> What the task requires: For the listing below, show each line that includes the string "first".

Given information section start

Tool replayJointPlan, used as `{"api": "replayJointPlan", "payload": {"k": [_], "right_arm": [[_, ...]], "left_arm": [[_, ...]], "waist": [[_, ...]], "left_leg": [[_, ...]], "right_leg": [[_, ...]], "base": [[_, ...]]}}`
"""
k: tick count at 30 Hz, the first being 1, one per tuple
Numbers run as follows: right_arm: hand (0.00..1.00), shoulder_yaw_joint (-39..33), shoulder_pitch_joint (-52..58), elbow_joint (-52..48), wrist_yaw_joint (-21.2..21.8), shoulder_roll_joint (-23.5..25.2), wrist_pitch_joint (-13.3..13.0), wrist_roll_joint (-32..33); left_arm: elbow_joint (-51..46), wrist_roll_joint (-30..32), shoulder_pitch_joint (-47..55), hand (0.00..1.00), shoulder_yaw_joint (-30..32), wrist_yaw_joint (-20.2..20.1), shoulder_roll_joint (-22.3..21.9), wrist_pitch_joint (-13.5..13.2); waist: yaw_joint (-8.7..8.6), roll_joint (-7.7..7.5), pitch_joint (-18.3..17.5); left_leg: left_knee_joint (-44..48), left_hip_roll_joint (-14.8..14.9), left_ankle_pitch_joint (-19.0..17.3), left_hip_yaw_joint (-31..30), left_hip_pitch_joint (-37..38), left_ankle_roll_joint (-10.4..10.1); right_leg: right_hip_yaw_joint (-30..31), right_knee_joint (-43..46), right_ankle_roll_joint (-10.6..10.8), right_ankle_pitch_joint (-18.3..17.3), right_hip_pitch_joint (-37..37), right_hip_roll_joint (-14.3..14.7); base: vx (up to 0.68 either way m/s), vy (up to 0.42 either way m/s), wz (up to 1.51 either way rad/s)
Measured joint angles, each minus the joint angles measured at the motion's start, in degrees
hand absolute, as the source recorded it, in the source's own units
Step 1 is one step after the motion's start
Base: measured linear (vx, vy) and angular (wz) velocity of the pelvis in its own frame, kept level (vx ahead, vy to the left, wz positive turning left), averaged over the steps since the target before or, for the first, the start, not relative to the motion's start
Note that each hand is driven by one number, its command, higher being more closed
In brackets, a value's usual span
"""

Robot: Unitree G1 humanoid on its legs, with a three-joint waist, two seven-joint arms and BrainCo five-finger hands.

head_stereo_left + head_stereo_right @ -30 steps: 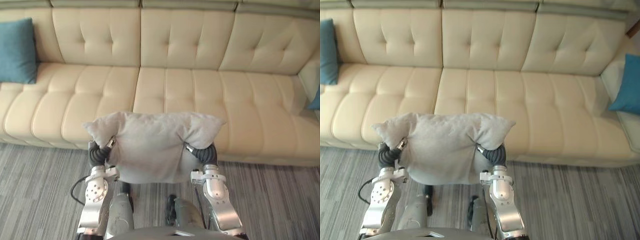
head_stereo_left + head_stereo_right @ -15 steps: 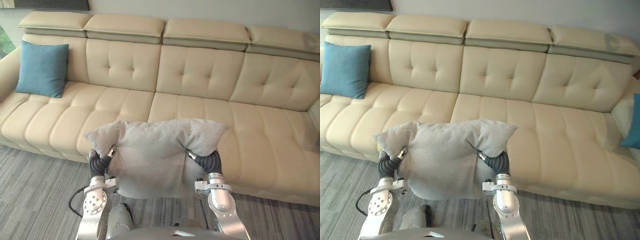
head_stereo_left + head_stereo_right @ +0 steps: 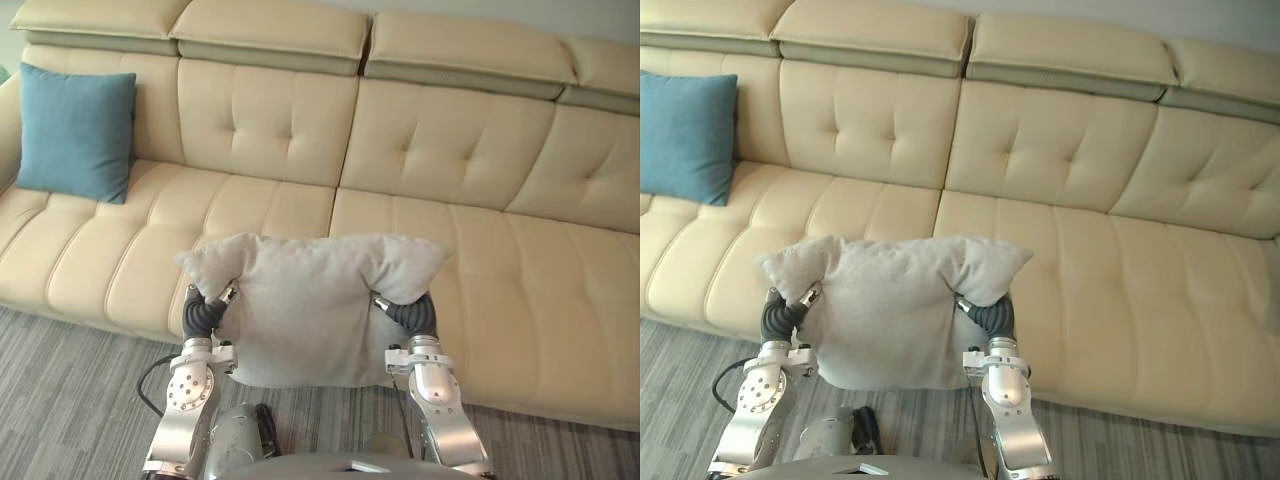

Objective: Pick up cushions and gather them together orderly.

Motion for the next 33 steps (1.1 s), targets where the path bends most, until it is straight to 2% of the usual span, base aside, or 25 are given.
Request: {"api": "replayJointPlan", "payload": {"k": [3, 4, 5, 8, 9, 11, 12, 13, 14, 16, 17, 18, 19, 20, 21, 22, 23, 25, 28, 33], "right_arm": [[1.0, -0.2, -0.3, 0.0, 0.0, 0.0, 0.0, 0.0], [1.0, 0.0, -0.2, 0.0, 0.0, 0.1, 0.0, 0.0], [1.0, -0.2, -1.1, -0.1, 0.0, -0.8, 0.0, 0.0], [1.0, -0.5, -1.7, -0.7, 0.0, -3.6, 0.0, 0.0], [1.0, -0.9, -1.4, -0.8, 0.0, -4.4, 0.0, 0.1], [1.0, -1.5, -0.1, -3.1, 0.0, -4.4, 0.0, 0.1], [1.0, -1.9, 0.7, -5.5, 0.0, -4.3, 0.0, 0.1], [1.0, -2.0, 1.0, -6.2, 0.1, -4.3, 0.0, 0.1], [1.0, -2.1, 1.9, -7.6, 0.3, -4.3, -0.1, 0.2], [1.0, -2.1, 2.8, -8.5, 0.3, -4.1, -0.1, 0.4], [1.0, -2.1, 3.4, -9.5, 0.6, -4.0, -0.1, 0.6], [1.0, -2.0, 3.2, -9.5, 0.9, -3.8, -0.1, 0.6], [1.0, -2.2, 3.1, -9.5, 1.0, -4.2, -0.1, 0.6], [1.0, -2.2, 3.1, -9.5, 0.9, -4.1, -0.1, 0.7], [1.0, -2.2, 3.0, -9.4, 0.9, -4.1, -0.1, 0.6], [1.0, -2.1, 3.1, -9.3, 1.0, -4.0, 0.0, 0.6], [1.0, -2.1, 3.3, -9.3, 1.3, -3.8, 0.0, 0.6], [1.0, -2.1, 3.2, -9.3, 1.4, -3.7, 0.0, 0.6], [1.0, -2.1, 3.2, -9.3, 2.1, -3.3, 0.0, 0.5], [1.0, -2.1, 2.9, -8.7, 2.4, -3.3, 0.0, 0.5]], "left_arm": [[0.0, 0.0, -0.2, 1.0, 0.0, 0.0, -0.1, 0.0], [0.0, 0.1, 0.0, 1.0, 0.1, -0.1, 0.1, 0.0], [0.9, 0.1, -0.4, 1.0, 0.2, -0.1, -1.4, 0.0], [1.4, 0.8, -0.5, 1.0, 0.2, -0.4, -3.8, 0.0], [1.4, 1.1, -0.6, 1.0, 0.1, -1.2, -4.6, 0.0], [1.4, 1.5, -1.6, 1.0, 0.0, -1.5, -5.5, 0.0], [1.4, 1.5, -2.4, 1.0, 0.1, -1.6, -5.8, 0.0], [1.4, 1.5, -2.5, 1.0, 0.1, -1.6, -5.8, 0.0], [1.4, 1.5, -2.2, 1.0, 0.1, -1.7, -5.8, 0.0], [1.2, 1.5, -2.2, 1.0, 0.1, -1.7, -5.8, -0.1], [0.6, 1.5, -2.1, 1.0, 0.3, -1.8, -5.8, -0.3], [0.0, 1.5, -1.8, 1.0, 0.5, -2.2, -5.7, -0.4], [-0.5, 1.5, -1.3, 1.0, 0.3, -2.4, -5.6, -0.5], [-0.5, 1.5, -1.2, 1.0, 0.1, -2.5, -5.5, -0.5], [-0.5, 1.5, -0.8, 1.0, 0.0, -2.5, -5.6, -0.5], [-0.5, 1.5, -0.3, 1.0, -0.1, -2.5, -5.7, -0.5], [-0.4, 1.5, 0.2, 1.0, -0.1, -2.5, -5.1, -0.4], [-0.4, 1.5, 0.6, 1.0, -0.1, -2.8, -5.0, -0.4], [-0.4, 1.5, 0.7, 1.0, -0.1, -3.5, -3.9, -0.5], [1.6, 1.5, 0.5, 1.0, -0.4, -3.8, -3.5, -0.5]], "waist": [[-0.71, -0.22, 0.1], [-0.73, -2.2, -0.5], [-0.21, -1.47, -0.3], [0.18, 1.81, 0.2], [-0.06, 2.46, 0.1], [-0.28, 2.79, 0.2], [-0.26, 3.41, 1.3], [-0.18, 3.77, 1.6], [0.59, 4.43, 1.9], [0.87, 4.47, 1.9], [0.87, 4.62, 1.8], [1.2, 4.48, 1.8], [1.65, 4.57, 1.7], [1.76, 4.87, 1.5], [1.91, 5.33, 1.3], [2.0, 4.99, 1.1], [1.67, 4.15, 0.8], [1.68, 3.62, 0.4], [2.23, 3.37, 0.1], [2.42, 2.92, -0.2]], "left_leg": [[-0.1, 0.8, -0.2, 0.1, 1.2, -0.8], [0.4, -0.6, -0.4, -0.3, 2.1, -2.2], [0.5, -0.7, -1.4, -1.9, 2.9, -3.7], [-0.3, 1.0, -1.1, -3.7, 2.5, -4.1], [-1.3, 1.2, -0.8, -4.7, 2.6, -4.7], [-1.3, 1.8, 0.0, -6.9, 2.7, -5.9], [2.7, 2.8, 0.2, -8.3, 1.6, -6.2], [5.2, 3.4, 0.2, -9.0, 0.9, -6.3], [11.9, 4.6, 1.3, -10.0, -0.7, -5.8], [16.3, 4.6, 3.9, -11.5, -2.1, -4.8], [18.9, 4.6, 5.5, -12.3, -3.4, -3.2], [20.9, 4.7, 5.0, -13.4, -5.1, -2.8], [17.4, 4.4, 1.4, -14.9, -5.2, -2.8], [13.7, 4.3, 0.3, -15.6, -5.0, -2.8], [4.7, 3.9, 0.5, -16.2, -3.8, -3.9], [1.6, 3.3, -0.1, -15.8, -1.7, -6.4], [0.8, 2.4, 0.4, -15.0, -1.6, -6.2], [0.3, 1.5, 0.6, -13.7, -1.4, -5.9], [-2.2, 0.2, 1.0, -11.1, 0.5, -5.2], [-6.1, -1.4, 3.1, -10.2, 0.4, -5.0]], "right_leg": [[-3.3, -8.9, -0.2, -2.2, -1.5, 2.7], [-4.7, -21.4, -2.5, 3.9, -0.6, 5.1], [-5.0, -25.3, -4.0, 3.6, 1.0, 6.0], [-6.5, -30.0, -4.7, 4.7, 3.2, 8.2], [-7.3, -31.0, -4.8, 4.8, 4.1, 8.7], [-9.3, -32.2, -5.0, 4.6, 5.5, 9.3], [-10.4, -32.9, -5.0, 4.5, 7.3, 9.7], [-10.7, -33.2, -5.0, 4.4, 8.3, 9.9], [-10.7, -33.5, -4.9, 4.0, 10.2, 10.3], [-9.5, -34.3, -4.7, 3.6, 11.6, 10.3], [-8.4, -35.7, -5.0, 3.4, 12.1, 10.3], [-7.3, -36.7, -5.2, 3.5, 12.2, 10.4], [-6.2, -37.4, -5.4, 4.0, 11.9, 11.1], [-5.9, -37.4, -5.2, 4.2, 11.5, 11.2], [-4.9, -36.7, -4.6, 4.5, 10.3, 11.6], [-3.5, -37.1, -3.6, 5.3, 9.7, 11.9], [-2.6, -38.9, -2.7, 7.2, 9.8, 11.6], [-1.2, -41.0, -1.7, 8.7, 10.0, 11.0], [0.5, -45.1, -1.2, 11.3, 11.0, 10.4], [1.8, -49.8, -1.2, 14.4, 10.8, 10.1]], "base": [[0.22, -0.146, -0.01], [0.26, -0.154, -0.13], [0.25, -0.131, -0.25], [0.14, -0.068, -0.16], [0.13, -0.068, 0.2], [0.14, -0.062, 0.4], [0.11, -0.046, 0.35], [0.05, 0.003, 0.13], [0.03, 0.015, -0.08], [0.02, 0.023, -0.12], [0.0, 0.081, -0.22], [0.02, 0.114, -0.42], [0.02, 0.105, -0.48], [0.02, 0.115, -0.58], [0.02, 0.143, -0.62], [0.04, 0.16, -0.59], [0.05, 0.154, -0.47], [0.04, 0.15, -0.33], [0.02, 0.102, -0.3], [-0.01, 0.001, -0.1]]}}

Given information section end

> Output below:
k: tick count at 30 Hz, the first being 1, one per tuple
Base: measured linear (vx, vy) and angular (wz) velocity of the pelvis in its own frame, kept level (vx ahead, vy to the left, wz positive turning left), averaged over the steps since the target before or, for the first, the start, not relative to the motion's start

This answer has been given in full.